For Theresa May, she and European Union officials have struggled for thousands of hours to get the draft approved. The draft was approved by the British cabinet and the European Union summit. At the next level, however, the prospects for a vote in the house of Commons are extremely pessimistic. That's why on Monday afternoon in the United Kingdom, Theresa May issued a statement confirming that the government had postponed a vote about BREXIT deal which should be held in the house of Commons on Tuesday, because if the vote goes ahead, it will be rejected by the house of Commons by a "significant margin". So what happens next? There are several possibilities.
First, May said she would renegotiate the agreement with other EU states and she will send the draft back to the House of Commons for a vote after the EU confirms the backup plan. One thing to note is that January 21, 2019 is the deadline for the BREXIT deal. May said she is not sure about how long negotiations with the EU would last. However, the European Union is now adamant that it will not renegotiate the BREXIT agreement because it is the best and most likely one.
Next, the European council will hold a BREXIT summit on Thursday. At that time, EU officials will be ready to discuss how to help Britain move forward with its domestic vote on the current agreement, but will not renegotiate the backup plan. And because the deadline for BREXIT is so close, preparations for a no-deal exit will also be discussed.
So a no-deal BREXIT is now the second possibility that all parties have to start preparing for. As we know, withdrawing from the EU without an agreement means that there will be no transition period after BREXIT and the relationship between the UK and the EU will suddenly break down. This would be an economic and diplomatic blow to both Britain and the EU. There is also a third way, which is to hold a referendum again. The European court of justice said on Monday that the UK government could unilaterally withdraw its decision to leave the EU without seeking the views of other EU members.
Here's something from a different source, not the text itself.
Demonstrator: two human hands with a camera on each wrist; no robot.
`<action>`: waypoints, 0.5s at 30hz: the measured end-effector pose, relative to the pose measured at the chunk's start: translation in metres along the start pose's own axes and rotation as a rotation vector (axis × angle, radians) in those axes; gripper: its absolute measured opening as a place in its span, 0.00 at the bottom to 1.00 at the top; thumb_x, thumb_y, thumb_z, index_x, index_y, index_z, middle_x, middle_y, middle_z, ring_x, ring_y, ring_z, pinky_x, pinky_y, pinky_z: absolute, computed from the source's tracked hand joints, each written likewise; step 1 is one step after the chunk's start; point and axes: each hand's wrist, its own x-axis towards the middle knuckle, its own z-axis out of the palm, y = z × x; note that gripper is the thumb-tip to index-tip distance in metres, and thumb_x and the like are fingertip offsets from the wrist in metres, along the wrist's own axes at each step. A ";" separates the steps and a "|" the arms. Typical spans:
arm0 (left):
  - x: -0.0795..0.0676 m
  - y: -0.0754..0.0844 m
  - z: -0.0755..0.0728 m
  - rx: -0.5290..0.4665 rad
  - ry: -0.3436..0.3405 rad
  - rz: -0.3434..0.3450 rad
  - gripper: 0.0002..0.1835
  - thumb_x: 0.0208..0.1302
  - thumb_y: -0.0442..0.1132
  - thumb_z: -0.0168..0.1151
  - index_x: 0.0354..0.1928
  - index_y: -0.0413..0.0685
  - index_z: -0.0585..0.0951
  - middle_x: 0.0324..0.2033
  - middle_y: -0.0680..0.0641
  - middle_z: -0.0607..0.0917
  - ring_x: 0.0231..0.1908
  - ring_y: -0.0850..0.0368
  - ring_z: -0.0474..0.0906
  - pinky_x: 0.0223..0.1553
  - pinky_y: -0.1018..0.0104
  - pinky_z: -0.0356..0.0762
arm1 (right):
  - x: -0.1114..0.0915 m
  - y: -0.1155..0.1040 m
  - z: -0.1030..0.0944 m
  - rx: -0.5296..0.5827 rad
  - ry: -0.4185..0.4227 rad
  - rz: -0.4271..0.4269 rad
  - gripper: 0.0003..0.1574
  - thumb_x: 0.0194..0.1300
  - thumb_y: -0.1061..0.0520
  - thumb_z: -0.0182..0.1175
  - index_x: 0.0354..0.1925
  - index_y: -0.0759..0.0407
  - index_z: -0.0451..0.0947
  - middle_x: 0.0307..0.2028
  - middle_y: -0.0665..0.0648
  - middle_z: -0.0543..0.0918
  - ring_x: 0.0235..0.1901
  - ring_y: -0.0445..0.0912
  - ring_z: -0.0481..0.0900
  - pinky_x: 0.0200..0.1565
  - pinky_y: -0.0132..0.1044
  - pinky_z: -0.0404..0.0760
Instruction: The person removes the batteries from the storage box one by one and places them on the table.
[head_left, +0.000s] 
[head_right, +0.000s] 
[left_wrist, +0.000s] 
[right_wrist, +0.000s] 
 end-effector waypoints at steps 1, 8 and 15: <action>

There is no doubt that this has raised hopes in the anti-Brexit camp that a second referendum is possible. However, May warned that if the second one turned out to be anti-Brexit, some people will call for a third and fourth referendum, so things will become more divisive. The uncertainty behind these possibilities increased risk aversion, with both sterling and UK equities selling off.
Among them, the pound hit a 21-month low against the dollar, pushing it down more than 7 percent this year.
On the stock market, the ftse 100 erased earlier gains and closed down 0.83 percent.
We will also keep an eye on the next steps of the BREXIT agreement.